··· Material provided ···

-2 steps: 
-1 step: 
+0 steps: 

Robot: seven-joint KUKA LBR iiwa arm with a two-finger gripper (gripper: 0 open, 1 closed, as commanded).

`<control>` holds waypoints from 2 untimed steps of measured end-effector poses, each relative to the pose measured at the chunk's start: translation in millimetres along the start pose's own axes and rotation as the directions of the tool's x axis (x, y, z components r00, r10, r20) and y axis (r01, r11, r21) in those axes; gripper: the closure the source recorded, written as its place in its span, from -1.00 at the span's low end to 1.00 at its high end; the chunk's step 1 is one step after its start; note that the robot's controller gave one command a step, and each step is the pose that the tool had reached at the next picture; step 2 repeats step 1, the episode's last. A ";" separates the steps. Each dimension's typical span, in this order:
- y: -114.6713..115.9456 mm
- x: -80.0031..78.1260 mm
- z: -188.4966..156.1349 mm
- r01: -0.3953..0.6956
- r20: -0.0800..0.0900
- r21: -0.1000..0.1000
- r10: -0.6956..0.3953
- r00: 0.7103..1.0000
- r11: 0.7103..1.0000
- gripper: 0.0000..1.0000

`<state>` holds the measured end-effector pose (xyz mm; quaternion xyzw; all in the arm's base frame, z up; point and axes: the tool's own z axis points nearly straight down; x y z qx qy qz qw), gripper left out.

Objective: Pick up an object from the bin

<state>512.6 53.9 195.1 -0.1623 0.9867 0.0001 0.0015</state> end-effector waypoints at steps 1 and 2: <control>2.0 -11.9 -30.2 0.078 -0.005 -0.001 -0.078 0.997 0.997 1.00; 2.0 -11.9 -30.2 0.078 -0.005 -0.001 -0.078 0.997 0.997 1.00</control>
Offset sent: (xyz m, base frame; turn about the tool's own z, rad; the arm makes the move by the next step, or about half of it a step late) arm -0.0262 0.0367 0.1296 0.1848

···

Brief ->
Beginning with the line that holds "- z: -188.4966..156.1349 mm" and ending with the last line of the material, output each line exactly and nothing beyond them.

Response ->
- z: -188.4966..156.1349 mm
- r01: -0.3953..0.6956
- r20: -0.0800..0.0900
- r21: -0.1000..0.1000
- r10: -0.6956..0.3953
- r00: 0.7103..1.0000
- r11: 0.7103..1.0000
- gripper: 0.0000..1.0000

`<state>` holds the measured end-effector pose (xyz mm; quaternion xyzw; all in the arm's base frame, z up; point and axes: the tool's own z axis points nearly straight down; x y z qx qy qz qw), gripper left out.

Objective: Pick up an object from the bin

<state>512.6 53.9 195.1 -0.1623 0.9867 0.0001 0.0015</state> end-effector waypoints at steps 1 and 2: <control>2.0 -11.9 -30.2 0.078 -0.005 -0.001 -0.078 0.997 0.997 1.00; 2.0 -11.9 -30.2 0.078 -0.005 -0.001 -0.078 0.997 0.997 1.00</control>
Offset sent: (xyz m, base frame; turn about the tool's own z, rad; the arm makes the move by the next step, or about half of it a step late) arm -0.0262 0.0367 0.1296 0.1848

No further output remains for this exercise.